We’ve been tremendous admirers of Naomi Shemer since 1967. A scion of a Vilna family, born and raised in Israel, she became a reflection of our emotions about major events during the first 55 years of modern Israel’s existence. Chastised and punished by Israel’s left-controlled media (who often would not play her songs whose content reflected her love for all of Eretz Yisrael), she proudly represented her passionate feelings for a Jewish state in Israel. We were teenagers during the Six Day War when Jerusalem was reunited and heard the original Jerusalem of Gold with the middle stanza lamenting the divided city, the empty shuk (market), the wailing winds in the hollow caves and then celebrated the rewritten stanza that rejoiced in the shofar on the Temple Mount, the sunshine in the caves and stones, and the drive to the Dead Sea via the Jericho road.

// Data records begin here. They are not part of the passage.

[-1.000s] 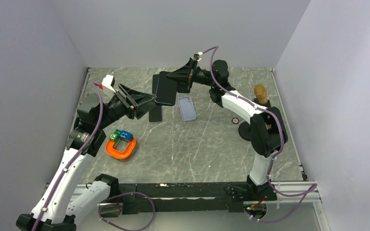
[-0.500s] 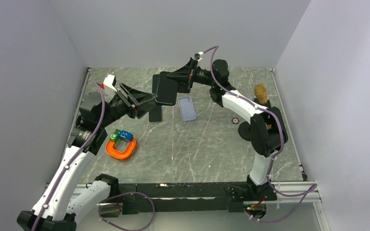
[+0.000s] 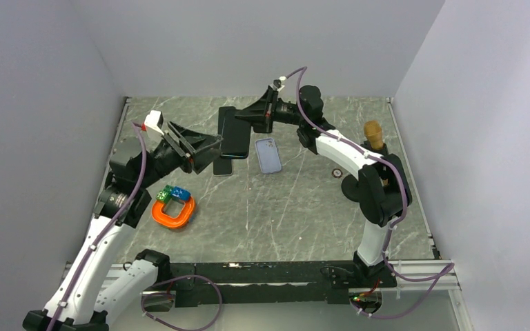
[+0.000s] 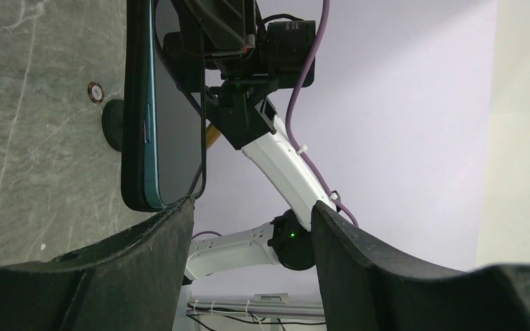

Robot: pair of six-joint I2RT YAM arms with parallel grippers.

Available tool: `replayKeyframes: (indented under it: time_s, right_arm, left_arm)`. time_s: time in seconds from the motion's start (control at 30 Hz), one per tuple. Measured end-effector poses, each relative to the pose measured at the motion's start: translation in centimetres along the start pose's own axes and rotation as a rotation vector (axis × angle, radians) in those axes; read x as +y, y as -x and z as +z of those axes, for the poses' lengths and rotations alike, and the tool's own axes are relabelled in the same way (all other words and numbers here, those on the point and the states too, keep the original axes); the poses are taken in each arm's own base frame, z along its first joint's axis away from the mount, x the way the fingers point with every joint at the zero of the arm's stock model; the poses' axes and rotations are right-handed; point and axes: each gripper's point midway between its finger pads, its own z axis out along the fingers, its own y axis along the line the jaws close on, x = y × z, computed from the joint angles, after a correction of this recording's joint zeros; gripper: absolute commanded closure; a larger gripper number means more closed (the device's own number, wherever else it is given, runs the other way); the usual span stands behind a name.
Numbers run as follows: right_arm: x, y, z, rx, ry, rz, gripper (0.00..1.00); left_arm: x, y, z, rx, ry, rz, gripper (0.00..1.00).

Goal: Take the phone out of the phone case
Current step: Remove the phone case from the phone.

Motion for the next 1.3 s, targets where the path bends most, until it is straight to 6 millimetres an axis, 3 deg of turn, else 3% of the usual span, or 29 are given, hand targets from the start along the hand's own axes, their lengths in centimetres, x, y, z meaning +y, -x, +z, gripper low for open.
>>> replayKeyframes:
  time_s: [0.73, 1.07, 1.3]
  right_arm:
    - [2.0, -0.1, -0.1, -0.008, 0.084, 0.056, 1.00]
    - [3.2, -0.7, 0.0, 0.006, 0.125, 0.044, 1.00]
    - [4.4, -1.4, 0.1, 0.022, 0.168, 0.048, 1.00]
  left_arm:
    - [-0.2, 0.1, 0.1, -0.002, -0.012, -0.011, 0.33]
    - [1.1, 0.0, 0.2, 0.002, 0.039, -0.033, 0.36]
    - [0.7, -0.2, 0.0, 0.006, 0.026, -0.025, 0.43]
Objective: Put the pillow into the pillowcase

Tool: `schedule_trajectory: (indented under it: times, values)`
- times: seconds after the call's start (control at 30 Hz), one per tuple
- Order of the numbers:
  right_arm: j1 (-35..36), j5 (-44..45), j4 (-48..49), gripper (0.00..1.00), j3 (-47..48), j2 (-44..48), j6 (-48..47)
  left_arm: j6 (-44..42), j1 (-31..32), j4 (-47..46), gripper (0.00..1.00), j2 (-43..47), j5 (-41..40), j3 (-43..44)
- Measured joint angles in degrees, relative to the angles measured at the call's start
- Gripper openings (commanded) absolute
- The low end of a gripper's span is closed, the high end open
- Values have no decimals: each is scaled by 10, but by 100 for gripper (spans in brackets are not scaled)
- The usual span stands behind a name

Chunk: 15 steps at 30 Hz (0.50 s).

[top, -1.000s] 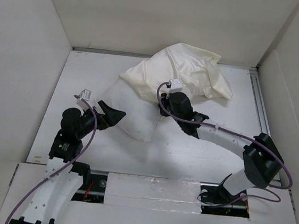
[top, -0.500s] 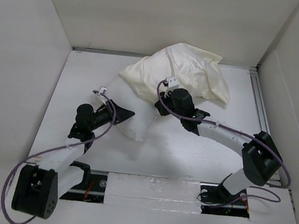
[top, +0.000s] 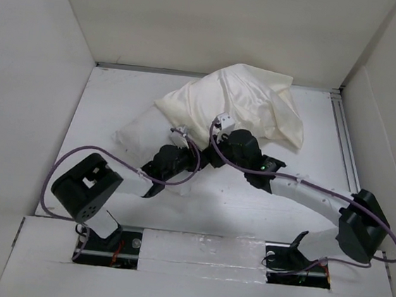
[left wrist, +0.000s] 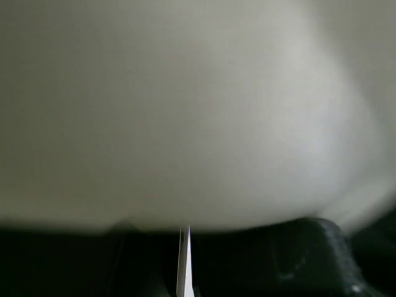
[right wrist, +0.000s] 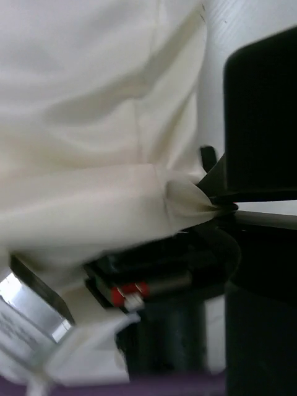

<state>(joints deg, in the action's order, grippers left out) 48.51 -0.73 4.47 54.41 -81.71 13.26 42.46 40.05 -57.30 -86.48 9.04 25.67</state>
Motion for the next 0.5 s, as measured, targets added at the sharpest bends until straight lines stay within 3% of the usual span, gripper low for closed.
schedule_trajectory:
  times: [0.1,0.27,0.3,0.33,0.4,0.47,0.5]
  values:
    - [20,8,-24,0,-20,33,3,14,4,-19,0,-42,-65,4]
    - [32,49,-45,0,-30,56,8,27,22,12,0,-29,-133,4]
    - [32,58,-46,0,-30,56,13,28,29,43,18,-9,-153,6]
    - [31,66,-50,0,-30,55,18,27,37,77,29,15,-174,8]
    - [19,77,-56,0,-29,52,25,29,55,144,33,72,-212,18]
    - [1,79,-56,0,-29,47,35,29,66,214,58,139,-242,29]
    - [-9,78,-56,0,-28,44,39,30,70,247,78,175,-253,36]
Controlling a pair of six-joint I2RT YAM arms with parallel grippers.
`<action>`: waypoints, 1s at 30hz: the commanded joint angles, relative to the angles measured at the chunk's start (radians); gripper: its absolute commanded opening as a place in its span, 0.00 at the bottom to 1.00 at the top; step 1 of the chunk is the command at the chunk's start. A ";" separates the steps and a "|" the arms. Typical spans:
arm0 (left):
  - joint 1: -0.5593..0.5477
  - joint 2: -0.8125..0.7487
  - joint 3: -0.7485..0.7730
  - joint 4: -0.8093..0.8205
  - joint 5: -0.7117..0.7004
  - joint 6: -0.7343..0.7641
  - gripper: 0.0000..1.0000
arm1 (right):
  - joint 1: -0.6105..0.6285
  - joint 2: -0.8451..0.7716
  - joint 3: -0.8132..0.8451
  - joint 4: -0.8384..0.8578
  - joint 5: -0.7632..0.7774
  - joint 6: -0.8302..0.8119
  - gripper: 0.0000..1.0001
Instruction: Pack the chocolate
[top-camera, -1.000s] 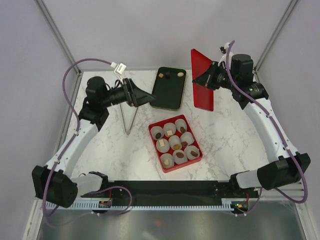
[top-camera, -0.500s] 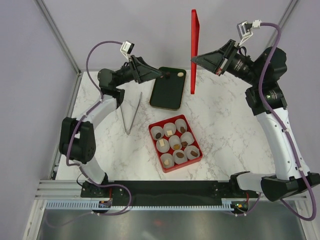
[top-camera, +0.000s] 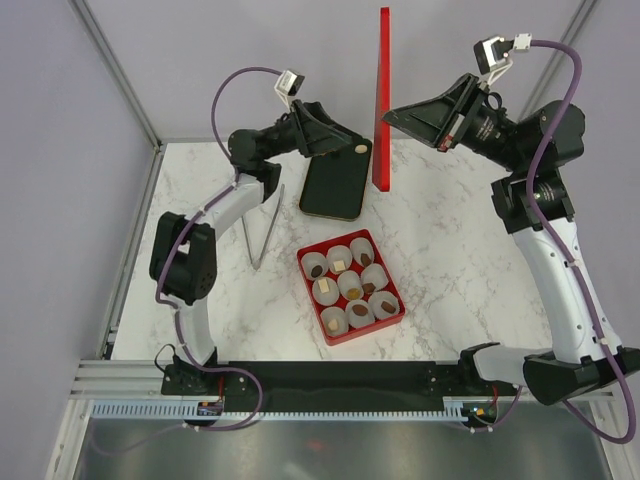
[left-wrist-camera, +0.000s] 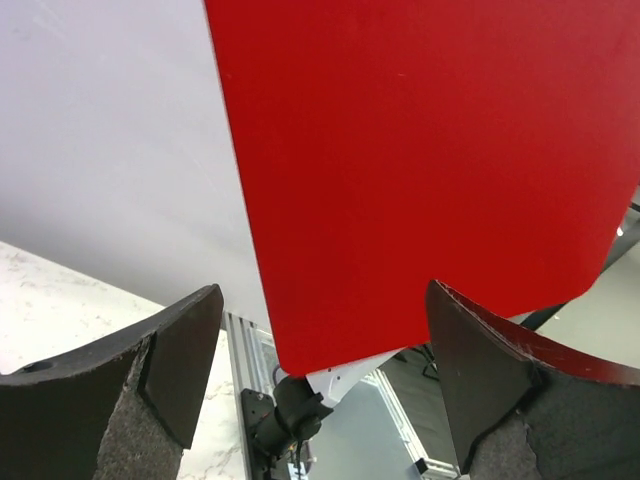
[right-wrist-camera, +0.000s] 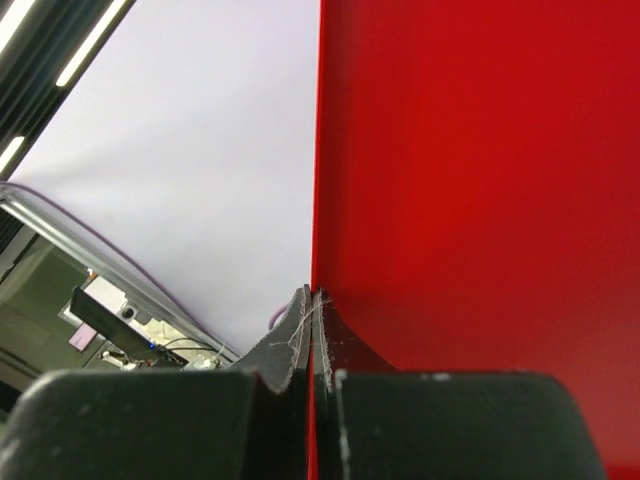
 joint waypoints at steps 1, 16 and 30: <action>-0.041 0.041 0.082 0.016 -0.046 0.027 0.90 | 0.006 -0.056 0.004 0.119 -0.017 0.032 0.00; -0.126 0.183 0.173 0.321 -0.115 -0.174 0.91 | 0.006 -0.105 -0.184 0.320 -0.033 0.149 0.00; -0.117 0.208 0.137 0.411 -0.159 -0.264 0.85 | -0.039 -0.115 -0.269 0.217 -0.056 0.032 0.00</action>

We’ve enjoyed so many of her compositions over the years, and have even taken our grandchildren to visit her grave in the cemetery at her birthplace, Kibbutz Kinneret. In the Hebrew language and literature classes I (Rookie) taught in the US, the words to Shemer’s songs were explained and the learning was topped off with listening to the musical renditions in class. We both have a special emotional connection to Shemer’s song Al Kol Eleh, so when the two cantors joined forces to sing that song as a duet with the Halelu Choir, it was just heavenly. While this column isn’t meant to be a “review” of a concert, so many selections were so well chosen and deeply meaningful that we felt it necessary to recall them and explain how they touched our hearts.

The very talented and brilliant Leonard Cohen had cast off his Judaism and found his way back to Israel and Jewish tradition during the Yom Kippur War by entertaining the soldiers of the IDF in Sinai. We found the inclusion of the music of his composition Hallelujah, sung to the words of King David’s 150th Psalm, to be another beautiful addition to the well-planned and beautifully arranged program.

It was an absolutely special evening, crowned by the short walk home to our Jerusalem apartment under a clear, starry sky. We hope to have many more such uplifting experiences of both the holy and the ordinary aspects of our new “home city.”

A new oleh, Heshie Billet is rabbi emeritus of the Young Israel of Woodmere and a member of the US President’s Commission for the Preservation of America’s Heritage Abroad. A new olah, Rookie Billet recently retired from a long career as a Jewish educator, principal and shul rabbanit in the US and hopes to continue to contribute to life in Israel.